# Work instruction:
The lines from the one with "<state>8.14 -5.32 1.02" through the last line below are to be copied exactly; no other lines are to be returned.

# Data for the task:
*** Block opens ***

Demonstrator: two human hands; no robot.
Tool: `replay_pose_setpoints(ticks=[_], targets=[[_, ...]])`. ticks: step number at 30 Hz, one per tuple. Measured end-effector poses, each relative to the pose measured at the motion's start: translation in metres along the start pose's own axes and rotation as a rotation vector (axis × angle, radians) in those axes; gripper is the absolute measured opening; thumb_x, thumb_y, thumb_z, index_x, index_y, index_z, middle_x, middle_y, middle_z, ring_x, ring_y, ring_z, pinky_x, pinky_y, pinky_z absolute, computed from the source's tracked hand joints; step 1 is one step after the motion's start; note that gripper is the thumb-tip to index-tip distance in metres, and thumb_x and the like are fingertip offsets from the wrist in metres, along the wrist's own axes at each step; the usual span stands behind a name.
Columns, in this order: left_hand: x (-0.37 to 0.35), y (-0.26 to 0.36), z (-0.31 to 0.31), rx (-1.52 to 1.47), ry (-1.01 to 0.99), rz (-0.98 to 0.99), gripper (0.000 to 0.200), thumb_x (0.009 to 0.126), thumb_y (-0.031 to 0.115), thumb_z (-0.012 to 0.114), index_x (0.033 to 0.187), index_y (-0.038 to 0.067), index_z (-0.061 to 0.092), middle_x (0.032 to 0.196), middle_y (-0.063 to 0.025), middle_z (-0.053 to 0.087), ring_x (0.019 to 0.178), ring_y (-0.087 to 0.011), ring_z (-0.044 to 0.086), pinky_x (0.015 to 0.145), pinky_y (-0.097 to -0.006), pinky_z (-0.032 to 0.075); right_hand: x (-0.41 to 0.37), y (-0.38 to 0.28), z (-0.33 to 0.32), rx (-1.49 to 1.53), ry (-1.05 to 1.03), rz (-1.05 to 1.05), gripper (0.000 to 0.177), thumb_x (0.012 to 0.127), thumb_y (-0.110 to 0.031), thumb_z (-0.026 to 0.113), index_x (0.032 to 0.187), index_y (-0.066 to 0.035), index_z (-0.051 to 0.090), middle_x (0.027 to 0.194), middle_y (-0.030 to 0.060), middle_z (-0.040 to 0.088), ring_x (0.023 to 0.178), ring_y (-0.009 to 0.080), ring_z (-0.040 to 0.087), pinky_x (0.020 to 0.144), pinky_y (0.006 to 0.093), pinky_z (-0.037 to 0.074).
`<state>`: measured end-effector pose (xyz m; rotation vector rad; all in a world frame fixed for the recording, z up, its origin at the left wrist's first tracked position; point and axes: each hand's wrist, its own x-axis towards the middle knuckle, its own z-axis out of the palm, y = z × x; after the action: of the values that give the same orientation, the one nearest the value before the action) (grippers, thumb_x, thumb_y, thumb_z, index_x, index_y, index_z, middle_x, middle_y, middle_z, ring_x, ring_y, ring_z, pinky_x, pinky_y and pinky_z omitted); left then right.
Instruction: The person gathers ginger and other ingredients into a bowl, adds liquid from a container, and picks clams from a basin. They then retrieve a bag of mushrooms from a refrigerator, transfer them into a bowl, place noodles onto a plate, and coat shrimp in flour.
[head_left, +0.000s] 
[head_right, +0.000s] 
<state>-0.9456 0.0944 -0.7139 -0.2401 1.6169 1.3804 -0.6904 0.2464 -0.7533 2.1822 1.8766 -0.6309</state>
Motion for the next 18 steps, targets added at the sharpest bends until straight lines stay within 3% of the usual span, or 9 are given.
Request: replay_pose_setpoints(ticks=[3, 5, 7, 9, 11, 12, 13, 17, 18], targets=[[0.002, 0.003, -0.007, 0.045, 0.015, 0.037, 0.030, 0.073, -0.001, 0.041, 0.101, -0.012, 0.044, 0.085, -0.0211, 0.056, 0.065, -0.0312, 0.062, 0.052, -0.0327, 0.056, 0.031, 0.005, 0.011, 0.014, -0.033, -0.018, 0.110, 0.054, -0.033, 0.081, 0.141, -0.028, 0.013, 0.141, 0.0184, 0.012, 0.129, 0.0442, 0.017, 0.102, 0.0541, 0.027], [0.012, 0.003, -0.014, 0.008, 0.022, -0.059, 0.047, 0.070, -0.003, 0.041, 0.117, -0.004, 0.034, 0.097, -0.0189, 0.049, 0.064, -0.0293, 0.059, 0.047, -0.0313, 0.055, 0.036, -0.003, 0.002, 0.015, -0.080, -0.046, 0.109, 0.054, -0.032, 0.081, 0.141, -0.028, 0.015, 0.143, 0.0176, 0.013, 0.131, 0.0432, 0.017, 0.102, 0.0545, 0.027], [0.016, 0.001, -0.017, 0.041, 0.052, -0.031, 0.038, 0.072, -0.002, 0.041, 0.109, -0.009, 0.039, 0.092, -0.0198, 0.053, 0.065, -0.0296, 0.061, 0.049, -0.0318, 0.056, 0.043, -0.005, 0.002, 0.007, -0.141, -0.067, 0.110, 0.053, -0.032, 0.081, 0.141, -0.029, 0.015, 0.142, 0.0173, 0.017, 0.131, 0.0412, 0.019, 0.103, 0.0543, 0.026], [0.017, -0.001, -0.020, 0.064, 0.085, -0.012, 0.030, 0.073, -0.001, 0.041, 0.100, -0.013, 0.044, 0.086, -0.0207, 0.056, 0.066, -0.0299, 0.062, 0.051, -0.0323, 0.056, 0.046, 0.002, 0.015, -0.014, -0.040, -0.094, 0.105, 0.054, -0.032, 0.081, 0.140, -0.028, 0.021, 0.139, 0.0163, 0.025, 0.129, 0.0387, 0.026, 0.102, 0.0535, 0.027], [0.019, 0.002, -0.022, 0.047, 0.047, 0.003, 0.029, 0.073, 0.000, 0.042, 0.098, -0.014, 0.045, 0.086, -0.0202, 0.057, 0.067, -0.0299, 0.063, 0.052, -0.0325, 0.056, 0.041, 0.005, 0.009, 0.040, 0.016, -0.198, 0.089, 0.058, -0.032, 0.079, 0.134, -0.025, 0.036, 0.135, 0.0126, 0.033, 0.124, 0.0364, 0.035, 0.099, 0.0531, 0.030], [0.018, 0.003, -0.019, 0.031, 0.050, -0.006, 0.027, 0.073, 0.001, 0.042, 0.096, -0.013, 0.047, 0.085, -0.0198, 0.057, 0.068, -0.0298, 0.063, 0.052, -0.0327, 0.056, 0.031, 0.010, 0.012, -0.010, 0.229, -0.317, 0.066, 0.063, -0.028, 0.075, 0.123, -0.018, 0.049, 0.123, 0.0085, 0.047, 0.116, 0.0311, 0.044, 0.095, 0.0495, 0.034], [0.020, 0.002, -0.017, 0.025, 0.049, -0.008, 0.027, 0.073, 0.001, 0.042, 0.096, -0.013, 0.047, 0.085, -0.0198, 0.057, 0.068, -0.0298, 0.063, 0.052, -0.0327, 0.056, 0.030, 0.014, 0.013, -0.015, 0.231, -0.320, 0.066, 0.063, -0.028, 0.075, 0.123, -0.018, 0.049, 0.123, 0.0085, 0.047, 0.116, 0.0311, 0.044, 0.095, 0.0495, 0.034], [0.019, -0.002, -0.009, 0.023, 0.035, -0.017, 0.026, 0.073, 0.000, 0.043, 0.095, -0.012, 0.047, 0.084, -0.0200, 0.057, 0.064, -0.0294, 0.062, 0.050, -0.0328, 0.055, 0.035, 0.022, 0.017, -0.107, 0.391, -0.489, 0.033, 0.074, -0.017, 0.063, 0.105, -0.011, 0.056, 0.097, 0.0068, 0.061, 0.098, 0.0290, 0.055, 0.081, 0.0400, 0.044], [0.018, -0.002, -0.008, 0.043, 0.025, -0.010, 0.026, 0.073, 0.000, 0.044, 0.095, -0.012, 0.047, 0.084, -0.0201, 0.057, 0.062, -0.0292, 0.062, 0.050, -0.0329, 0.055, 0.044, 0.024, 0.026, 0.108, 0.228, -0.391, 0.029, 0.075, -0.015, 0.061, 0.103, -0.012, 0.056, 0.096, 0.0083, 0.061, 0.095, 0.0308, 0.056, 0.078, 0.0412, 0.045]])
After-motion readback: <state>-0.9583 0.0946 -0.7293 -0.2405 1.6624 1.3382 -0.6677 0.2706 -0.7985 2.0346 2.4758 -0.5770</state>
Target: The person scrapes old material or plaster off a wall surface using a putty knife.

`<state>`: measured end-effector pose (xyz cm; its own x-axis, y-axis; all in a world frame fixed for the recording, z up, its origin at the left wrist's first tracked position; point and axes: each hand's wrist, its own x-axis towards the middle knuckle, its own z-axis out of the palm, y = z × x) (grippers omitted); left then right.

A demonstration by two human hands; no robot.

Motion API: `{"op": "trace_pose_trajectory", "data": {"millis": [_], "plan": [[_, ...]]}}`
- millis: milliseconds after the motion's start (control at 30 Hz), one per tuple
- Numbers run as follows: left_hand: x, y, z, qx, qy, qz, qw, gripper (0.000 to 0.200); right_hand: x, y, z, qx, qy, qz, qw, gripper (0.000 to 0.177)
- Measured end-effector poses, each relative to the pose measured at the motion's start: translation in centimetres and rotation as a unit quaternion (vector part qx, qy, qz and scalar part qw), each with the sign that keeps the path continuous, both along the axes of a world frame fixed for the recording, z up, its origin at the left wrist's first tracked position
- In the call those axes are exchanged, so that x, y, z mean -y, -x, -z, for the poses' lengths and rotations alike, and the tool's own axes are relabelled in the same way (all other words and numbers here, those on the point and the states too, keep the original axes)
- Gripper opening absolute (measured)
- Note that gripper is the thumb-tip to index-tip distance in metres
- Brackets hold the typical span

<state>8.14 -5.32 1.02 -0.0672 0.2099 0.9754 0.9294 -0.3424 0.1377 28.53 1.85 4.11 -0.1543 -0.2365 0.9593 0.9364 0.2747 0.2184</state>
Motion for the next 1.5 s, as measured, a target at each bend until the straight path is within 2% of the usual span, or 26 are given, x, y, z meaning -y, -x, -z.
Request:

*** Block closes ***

# Problem solution:
<state>8.14 -5.32 1.02 -0.0672 0.2099 0.9754 0.9294 -0.3424 0.1377 28.53 1.85 4.11 -0.1543 -0.2365 0.9593 0.9364 0.2747 0.2184</state>
Motion for the next 1.5 s, as measured, a target at each bend until the straight path is within 2% of the usual span, or 26 are given, x, y, z meaning -y, -x, -z.
Request:

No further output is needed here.